The Supreme Court has generally avoided patent cases in recent
years, making the decision in the case between two car accelerator
pedal manufacturers of vital importance. At issue is how obvious
something needs to be before it is denied a patent.
Patent law says that obvious inventions cannot be patented,
leaving it open to courts and practitioners to define what is and
what is not obvious. Many companies believe that too many very
obvious inventions are allowed to be patented in the US, something
that is acting as a barrier to innovation.
The case at the Supreme Court is between Teleflex and KSR.
Teleflex invented an accelerator pedal for cars which combines two
existing technologies: adjustability for the height of the driver
and an electronic, rather than mechanical, connection to the car
engine.
When KSR produced a pedal with the same functions for a rival
car company, Teleflex sued it for patent infringement.

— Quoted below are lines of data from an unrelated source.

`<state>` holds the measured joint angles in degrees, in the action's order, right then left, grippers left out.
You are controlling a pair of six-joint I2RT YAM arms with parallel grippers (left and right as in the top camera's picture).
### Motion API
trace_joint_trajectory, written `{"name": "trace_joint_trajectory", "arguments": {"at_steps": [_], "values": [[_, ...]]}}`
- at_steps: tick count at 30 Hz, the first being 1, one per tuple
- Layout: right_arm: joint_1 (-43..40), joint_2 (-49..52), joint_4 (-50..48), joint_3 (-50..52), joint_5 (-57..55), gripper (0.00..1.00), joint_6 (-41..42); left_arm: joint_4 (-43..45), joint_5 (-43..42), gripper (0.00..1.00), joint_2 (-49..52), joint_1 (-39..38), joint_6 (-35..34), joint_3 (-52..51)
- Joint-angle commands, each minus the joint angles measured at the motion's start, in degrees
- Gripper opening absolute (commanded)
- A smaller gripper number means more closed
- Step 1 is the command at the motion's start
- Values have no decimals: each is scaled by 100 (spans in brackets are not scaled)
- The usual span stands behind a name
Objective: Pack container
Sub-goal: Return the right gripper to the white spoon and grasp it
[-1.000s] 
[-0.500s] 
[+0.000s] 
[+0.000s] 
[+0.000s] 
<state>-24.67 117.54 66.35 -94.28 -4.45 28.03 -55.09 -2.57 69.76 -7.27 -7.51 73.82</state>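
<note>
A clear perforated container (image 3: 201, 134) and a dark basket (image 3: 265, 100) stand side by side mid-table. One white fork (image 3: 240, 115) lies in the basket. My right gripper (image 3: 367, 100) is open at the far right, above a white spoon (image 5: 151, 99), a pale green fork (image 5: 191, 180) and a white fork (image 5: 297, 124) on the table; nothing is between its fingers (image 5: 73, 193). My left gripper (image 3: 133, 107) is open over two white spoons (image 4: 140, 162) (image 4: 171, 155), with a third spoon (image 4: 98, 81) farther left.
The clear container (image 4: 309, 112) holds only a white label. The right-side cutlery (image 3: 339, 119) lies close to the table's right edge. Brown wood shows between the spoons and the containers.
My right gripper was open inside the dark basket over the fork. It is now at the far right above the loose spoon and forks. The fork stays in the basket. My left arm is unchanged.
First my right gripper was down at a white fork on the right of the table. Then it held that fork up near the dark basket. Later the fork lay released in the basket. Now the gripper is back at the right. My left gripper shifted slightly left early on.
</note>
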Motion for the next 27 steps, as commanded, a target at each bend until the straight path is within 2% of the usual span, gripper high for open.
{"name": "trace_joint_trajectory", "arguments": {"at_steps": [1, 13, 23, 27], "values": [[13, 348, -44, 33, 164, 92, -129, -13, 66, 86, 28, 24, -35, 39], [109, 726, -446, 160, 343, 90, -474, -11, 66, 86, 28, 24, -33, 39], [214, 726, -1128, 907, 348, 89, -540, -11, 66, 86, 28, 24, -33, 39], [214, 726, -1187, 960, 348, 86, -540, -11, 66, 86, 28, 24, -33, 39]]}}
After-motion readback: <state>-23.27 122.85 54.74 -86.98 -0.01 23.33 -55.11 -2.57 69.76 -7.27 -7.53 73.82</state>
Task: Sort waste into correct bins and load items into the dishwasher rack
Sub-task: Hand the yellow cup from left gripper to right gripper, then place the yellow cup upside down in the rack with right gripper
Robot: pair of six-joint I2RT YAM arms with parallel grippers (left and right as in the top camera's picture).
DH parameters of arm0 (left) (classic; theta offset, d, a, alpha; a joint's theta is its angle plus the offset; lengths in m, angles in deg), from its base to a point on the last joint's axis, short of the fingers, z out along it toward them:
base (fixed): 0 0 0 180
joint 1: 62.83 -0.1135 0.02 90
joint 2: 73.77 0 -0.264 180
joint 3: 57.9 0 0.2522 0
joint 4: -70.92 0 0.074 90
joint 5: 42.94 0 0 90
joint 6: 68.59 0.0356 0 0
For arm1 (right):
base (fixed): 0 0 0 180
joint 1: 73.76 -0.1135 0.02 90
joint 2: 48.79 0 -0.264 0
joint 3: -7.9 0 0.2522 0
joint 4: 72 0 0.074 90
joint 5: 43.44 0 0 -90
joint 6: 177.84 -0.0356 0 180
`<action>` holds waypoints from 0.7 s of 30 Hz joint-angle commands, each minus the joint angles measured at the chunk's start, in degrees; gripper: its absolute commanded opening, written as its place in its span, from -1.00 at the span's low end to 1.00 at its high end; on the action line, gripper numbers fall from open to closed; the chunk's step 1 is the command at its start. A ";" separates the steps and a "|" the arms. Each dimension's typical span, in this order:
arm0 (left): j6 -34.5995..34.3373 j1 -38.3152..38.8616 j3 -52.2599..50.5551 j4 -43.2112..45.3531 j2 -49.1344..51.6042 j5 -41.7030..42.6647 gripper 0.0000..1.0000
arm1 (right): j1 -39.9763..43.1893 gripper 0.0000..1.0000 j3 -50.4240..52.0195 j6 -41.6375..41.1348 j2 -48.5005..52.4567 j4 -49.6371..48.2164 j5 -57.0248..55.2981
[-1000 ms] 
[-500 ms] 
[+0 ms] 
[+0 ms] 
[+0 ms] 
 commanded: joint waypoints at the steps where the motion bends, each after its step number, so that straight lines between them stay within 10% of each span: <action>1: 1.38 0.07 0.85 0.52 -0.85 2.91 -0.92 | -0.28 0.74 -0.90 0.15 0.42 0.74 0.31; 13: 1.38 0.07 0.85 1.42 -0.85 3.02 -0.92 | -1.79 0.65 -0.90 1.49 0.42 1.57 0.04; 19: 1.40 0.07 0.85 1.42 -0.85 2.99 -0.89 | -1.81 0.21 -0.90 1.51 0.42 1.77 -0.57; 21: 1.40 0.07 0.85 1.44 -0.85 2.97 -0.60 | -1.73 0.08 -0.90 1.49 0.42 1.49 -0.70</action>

KSR argued
that the combination of the two technologies was obvious and won
its case. That ruling was overturned on appeal, though, and the
case has gone all the way to the Supreme Court.
The hearing opened yesterday, and judges' comments seemed to
indicate support for the argument that too many obvious inventions
are granted patents.
Justice Anthony Kennedy asked why it was such "a big deal" to
combine the adjustable and electronic pedals. "Certainly this
inventor would not be the only one to think that the two could and
should be combined," he said.
Another judge also seemed to illustrate his antipathy to the
patenting of the obvious when he wondered to the court if he would
be able to win a patent for moving his garage door opener from the
bottom of the door to the top because it had been chewed by
raccoons.
The case is being closely watched, and some of the world's
biggest technology companies have filed friend-of-the-court briefs
to argue that leniency on obvious patents damages the technology
industry.
Microsoft and Cisco are among the firms that have filed papers
arguing that leniency on obviousness makes it too easy for people
to file patents then sue other companies for infringement of their
patents.
Companies in more traditional industries, though, including
Johnson & Johnson and General Electric, have filed papers
arguing that a change to the way the law is interpreted now would
undermine many existing patents and provoke a flood of
litigation.
The court seemed alive to that possibility. "If we see it your
way,'' Justice David Souter asked the lawyers for KSR during the
hearing, "are there going to be 100,000 cases filed tomorrow?"
The Supreme Court could challenge a test employed by the Federal
Circuit Appeals Court for years to decide obviousness, and that
challenge has the backing of the US President's administration.
The Circuit Appeals Court has for a long time used a test for
obviousness which says that in order to challenge a patent on
grounds of obviousness a party must show that there existed a
"teaching, suggestion or motivation" that would lead a skilled
person in the field to create the patented invention.
That test is under heavy fire in the case, with Chief Justice
John Roberts describing it as "Federal Circuit jargon", Justice
Antonin Scalia calling it "meaningless" and Justice Stephen Beyer
saying he did not know what the 'motivation' test meant.
Deputy Solicitor General Thomas Hungar, for the Bush
administration, said that the test "is contrary to the Patent Act,
irreconcilable with this Court's precedents and is bad policy".